For clarity, only base64 are used in this sample, no binary data.

The problem is that every time that you send this chunk of data, you’ll get the same encrypted string. This is predictable and can lead to someone to reverse engineer your password.

So taking in consideration this sample Java 1.7 source code (note that variables use MT notation) that just encrypts for a given key:

import java.security.NoSuchAlgorithmException;
import java.security.SecureRandom;
import javax.xml.bind.DatatypeConverter;
import java.util.UUID;
import javax.crypto.Cipher;
import javax.crypto.IllegalBlockSizeException;
import javax.crypto.KeyGenerator;
import javax.crypto.NoSuchPaddingException;
import javax.crypto.SecretKey;

/**
 * @author Carles Mateo
 */
public abstract class Security {

    public static String encrypt(String s_key, String s_str) {
        try {
            
            /** encryption cypher */
            Cipher o_ecipher; 
          
            SecureRandom seed = SecureRandom.getInstance("SHA1PRNG");

            seed.setSeed(s_key.getBytes());

            KeyGenerator keygen = KeyGenerator.getInstance("DES");

            keygen.init(seed);

            SecretKey key = keygen.generateKey();

            o_ecipher = Cipher.getInstance("DES");
            o_ecipher.init(Cipher.ENCRYPT_MODE, key);
            
            // Encode the string into bytes using utf-8
            byte[] utf8 = s_str.getBytes("UTF8");

            // Encrypt
            byte[] enc = o_ecipher.doFinal(utf8);
            
            // Encode bytes to base64 to get a string
            String s_encrypted_encoded = encodeBase64(enc);
            
            return s_encrypted_encoded;
        } catch (javax.crypto.BadPaddingException e) {
        } catch (NoSuchAlgorithmException e) { 
        } catch (NoSuchPaddingException e) { 
        } catch (IllegalBlockSizeException e) {
        } catch (java.io.IOException e) {
        } catch (Exception e) {
            System.out.println(e.getMessage());
        }

        return null;
    }
}

Then here is the cheap way that consist in making the original data always be different, that I came with.

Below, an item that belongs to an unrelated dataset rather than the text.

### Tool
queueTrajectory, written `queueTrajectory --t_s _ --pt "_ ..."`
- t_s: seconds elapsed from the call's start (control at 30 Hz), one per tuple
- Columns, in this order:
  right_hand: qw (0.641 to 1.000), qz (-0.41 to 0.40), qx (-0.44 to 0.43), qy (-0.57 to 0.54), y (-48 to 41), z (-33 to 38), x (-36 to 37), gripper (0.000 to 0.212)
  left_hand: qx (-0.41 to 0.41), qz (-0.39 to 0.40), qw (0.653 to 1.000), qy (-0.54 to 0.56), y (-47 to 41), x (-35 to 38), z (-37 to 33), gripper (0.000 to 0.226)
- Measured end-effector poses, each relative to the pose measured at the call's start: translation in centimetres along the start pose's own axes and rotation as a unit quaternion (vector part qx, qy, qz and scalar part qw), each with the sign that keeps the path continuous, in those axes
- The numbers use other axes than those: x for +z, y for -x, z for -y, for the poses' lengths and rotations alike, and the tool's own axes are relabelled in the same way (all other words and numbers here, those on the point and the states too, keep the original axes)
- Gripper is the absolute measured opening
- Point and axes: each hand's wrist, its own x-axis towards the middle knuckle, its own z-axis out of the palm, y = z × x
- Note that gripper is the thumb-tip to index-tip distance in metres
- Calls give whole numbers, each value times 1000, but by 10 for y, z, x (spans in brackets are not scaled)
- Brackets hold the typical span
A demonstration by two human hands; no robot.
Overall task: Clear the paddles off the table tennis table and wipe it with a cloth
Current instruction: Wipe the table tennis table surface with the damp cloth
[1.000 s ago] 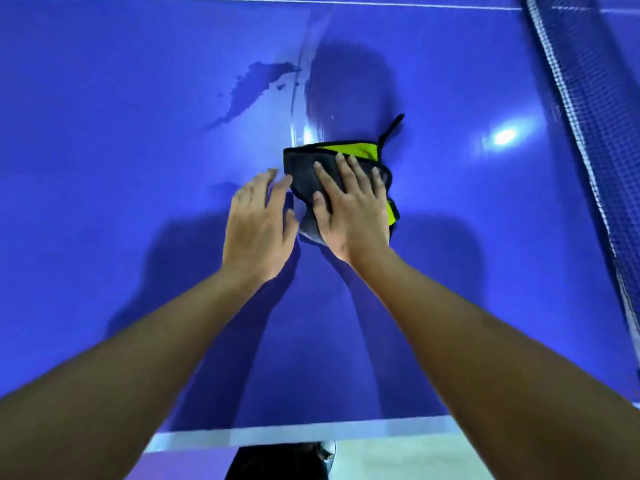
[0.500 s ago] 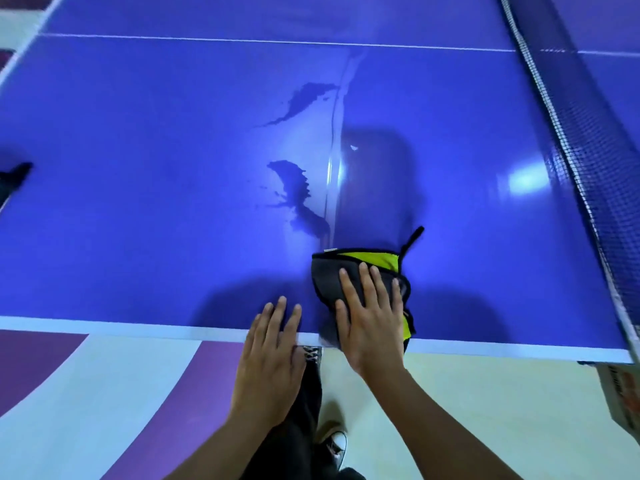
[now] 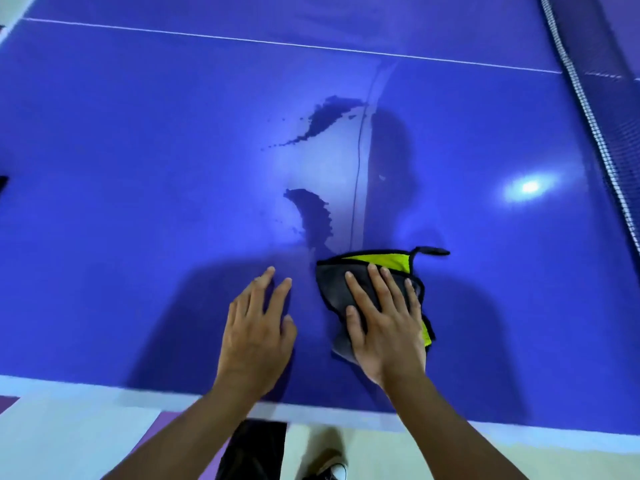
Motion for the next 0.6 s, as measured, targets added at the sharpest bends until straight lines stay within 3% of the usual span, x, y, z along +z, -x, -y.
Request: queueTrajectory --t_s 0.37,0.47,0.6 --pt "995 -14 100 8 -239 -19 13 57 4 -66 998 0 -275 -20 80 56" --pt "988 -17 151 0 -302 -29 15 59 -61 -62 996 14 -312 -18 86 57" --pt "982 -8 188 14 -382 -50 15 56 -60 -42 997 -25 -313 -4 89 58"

Instead of sending just the data, add a bit of entropy or noise, like an UUID, so our packet would be:

f47ac10b-58cc-4372-a567-0e02b2c3d479|SGVsbG8sIEkgc2VlIHRoYXQgeW91IHRyeSB0aGluZ3MuIDopIENvbmdyYXRz

If you’re reading this article you already know, but just in case, the f47ac10b-58cc-4372-a567-0e02b2c3d479 is an UUID.

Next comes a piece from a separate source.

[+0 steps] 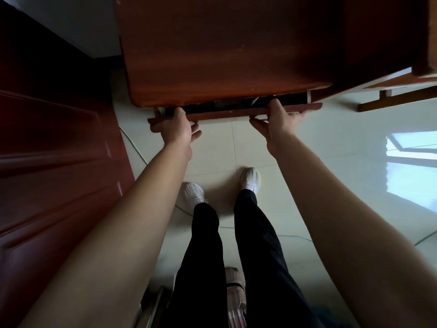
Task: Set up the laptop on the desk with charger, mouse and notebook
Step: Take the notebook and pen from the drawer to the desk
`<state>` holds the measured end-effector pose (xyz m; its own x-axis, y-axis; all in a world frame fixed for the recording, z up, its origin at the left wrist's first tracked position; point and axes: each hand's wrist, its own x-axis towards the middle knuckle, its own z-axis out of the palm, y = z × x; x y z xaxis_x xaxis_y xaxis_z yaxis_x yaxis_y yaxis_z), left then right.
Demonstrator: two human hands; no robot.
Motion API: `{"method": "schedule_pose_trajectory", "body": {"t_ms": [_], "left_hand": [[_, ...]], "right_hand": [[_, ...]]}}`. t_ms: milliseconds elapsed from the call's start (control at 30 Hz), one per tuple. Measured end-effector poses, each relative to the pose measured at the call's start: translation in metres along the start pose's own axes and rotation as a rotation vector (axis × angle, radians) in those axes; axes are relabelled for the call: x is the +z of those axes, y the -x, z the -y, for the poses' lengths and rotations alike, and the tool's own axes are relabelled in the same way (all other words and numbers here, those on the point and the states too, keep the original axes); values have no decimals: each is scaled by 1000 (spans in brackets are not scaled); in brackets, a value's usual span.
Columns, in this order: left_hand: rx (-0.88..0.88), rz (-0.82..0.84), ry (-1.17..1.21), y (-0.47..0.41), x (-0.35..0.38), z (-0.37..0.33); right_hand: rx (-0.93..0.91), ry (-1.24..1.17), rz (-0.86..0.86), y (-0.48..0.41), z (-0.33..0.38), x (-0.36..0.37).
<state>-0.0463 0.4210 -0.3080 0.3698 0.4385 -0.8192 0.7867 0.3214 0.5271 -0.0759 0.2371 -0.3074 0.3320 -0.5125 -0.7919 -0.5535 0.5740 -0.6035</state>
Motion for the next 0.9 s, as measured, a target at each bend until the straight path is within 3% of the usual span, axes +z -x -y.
{"method": "schedule_pose_trajectory", "body": {"t_ms": [167,400,533,700,900], "left_hand": [[-124,-53,23,10,-19,33],[-167,-87,98,7,-37,61],[-222,-22,83,4,-39,61],[-162,-25,-41,-5,-45,70],[-232,37,47,-7,-50,73]], "right_hand": [[80,-34,-97,14,-23,-23],[160,-27,-69,11,-53,-51],[225,60,-35,2,-56,-55],[218,310,-2,-7,-64,-68],[281,22,109,-11,-69,-84]]}}
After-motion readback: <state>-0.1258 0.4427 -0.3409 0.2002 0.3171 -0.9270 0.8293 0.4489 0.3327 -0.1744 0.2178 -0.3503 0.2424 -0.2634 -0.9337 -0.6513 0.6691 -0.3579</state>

The pipe | is for clarity, as the UUID has a length fix it is not really needed to manipulate the string.

Having this UUID in here is also cool, as it will allow us to do things like using this UUID as the password for the next packet. So if our messenger starts with the user’s password, from there the next packets could use this UUID as password (and the next one, the previously random generated UUID and so on…) so every packet has a new password, that must be known from the previous history in order to get all the packets description.

So if a man-in-the-middle is capturing all the data sent, hoping to being able to break the encryption in a near future, it will have to be sure to record all the packets to decode the sequence easily, otherwise will have to fight to break every single packet.

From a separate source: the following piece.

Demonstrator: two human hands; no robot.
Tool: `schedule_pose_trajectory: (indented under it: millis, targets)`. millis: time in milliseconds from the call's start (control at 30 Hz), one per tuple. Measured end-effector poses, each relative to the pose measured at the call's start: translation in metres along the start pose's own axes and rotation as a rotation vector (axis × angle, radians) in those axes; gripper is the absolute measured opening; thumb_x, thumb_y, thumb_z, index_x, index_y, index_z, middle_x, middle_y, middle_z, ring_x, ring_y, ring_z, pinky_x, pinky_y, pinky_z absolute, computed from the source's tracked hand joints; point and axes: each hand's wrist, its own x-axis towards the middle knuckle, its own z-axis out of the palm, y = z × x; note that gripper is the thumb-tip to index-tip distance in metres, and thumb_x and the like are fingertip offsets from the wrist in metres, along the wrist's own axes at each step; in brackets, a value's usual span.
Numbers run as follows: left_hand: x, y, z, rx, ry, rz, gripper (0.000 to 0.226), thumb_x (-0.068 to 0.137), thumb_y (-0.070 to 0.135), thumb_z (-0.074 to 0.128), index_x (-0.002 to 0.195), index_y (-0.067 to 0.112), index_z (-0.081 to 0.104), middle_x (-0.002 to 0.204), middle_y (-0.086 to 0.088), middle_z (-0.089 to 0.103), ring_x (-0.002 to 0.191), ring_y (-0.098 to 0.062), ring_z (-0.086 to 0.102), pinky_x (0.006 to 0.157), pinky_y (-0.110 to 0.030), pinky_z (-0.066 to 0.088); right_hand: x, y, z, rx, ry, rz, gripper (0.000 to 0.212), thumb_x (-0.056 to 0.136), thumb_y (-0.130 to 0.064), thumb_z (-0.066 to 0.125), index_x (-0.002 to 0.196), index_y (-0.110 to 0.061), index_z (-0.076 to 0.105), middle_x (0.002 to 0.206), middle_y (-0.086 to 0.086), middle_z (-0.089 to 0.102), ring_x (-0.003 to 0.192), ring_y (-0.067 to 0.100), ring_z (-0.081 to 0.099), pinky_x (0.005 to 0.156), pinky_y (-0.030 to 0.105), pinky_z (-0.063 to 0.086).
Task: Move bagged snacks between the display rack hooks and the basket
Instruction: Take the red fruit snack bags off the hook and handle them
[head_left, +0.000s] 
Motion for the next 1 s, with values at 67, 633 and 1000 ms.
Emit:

So UUID is random, but is not noise at all. It is useful entropy.

Another thing that we can do to is set a timestamp on the packet, that way, even if a man in the middle is able to clone and later send the initial packet to the Server, it will be discarded.

For example:

f47ac10b-58cc-4372-a567-0e02b2c3d479|1428002755|SGVsbG8sIEkgc2VlIHRoYXQgeW91IHRyeSB0aGluZ3MuIDopIENvbmdyYXRz

The second field is the unix timestamp, so our Server that has tracked the time or the Client’s computer and knows its rid, knows that if he gets a timestamp in the packet that has more than 2 seconds of difference, it will discard the packet and end the connection. So no one in-the-middle will be able to success cloning a login packet, and injecting it to the Server.

So having a basic encapsulation, that is cheap, for transport, the data inside can be also in addition be encrypted with asymmetric and other mechanisms that guarantee that only Client1 and Client2 can decrypt it, and not the Server, while the Server ensures packets are compliant and no noise/attacks are sent though the Server to Clients.